Combustion of the precursor results in oxidation of ligands/adducts generating vapors that likely consist of gaseous metal ions and oxyanion species, which co-react to nucleate and grow to form clusters of metal oxide bonds.

These clusters condense to form nuclei, which subsequently grow by consuming the vapor phase species and bonding with oxygen available in the atmosphere. In this context, the term cluster refers to the initially generated species that form as a vapor. These clusters coalesce to form nuclei, which later form stable particles.

Once formed, nuclei collide to coalesce or agglomerate where temperature and species dictate the mechanism.
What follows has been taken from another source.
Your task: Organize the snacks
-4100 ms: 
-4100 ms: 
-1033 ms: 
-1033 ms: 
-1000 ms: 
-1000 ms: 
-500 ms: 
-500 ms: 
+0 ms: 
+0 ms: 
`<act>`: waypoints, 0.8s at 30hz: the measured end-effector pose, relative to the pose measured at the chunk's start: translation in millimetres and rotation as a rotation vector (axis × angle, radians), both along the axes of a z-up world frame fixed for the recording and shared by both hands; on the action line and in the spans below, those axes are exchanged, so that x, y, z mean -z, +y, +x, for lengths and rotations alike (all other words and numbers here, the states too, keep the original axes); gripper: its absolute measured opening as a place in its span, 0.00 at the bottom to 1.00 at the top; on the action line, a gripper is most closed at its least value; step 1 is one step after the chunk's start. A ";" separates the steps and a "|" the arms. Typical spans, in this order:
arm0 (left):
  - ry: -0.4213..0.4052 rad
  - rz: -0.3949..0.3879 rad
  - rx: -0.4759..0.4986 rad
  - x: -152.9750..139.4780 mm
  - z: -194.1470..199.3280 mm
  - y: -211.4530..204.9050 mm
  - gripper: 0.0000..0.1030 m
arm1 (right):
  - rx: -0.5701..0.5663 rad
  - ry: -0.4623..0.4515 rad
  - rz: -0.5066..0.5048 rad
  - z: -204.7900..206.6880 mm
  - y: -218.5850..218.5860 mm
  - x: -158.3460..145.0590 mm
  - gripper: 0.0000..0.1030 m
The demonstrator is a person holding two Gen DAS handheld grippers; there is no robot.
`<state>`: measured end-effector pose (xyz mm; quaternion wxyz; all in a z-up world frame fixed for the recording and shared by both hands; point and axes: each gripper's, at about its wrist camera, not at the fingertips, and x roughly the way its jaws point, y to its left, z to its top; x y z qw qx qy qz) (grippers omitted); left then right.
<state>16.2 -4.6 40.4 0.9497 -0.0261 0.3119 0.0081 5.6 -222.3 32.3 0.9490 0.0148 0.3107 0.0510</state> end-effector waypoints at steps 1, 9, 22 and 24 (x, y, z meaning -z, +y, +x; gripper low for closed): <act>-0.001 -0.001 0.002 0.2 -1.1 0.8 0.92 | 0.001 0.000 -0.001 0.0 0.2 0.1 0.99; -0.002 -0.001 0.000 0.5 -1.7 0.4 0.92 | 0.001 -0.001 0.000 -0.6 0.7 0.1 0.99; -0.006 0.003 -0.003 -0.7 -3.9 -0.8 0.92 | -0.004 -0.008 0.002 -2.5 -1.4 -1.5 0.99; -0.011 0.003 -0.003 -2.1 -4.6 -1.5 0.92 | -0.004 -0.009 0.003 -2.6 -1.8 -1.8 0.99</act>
Cooling changes the effect of collision from coalescence to agglomeration. LF-FSP's rapid drop in temperature as the particles exit the flame prevents the formation of aggregate. Definition of aggregate and its detrimental effect is discussed in advantages section. Collisions that take place after the temperature drop result in agglomerates, in which particles bond weakly by Van der Waals forces, and they can be separated easily with ultrasonication or ball-milling.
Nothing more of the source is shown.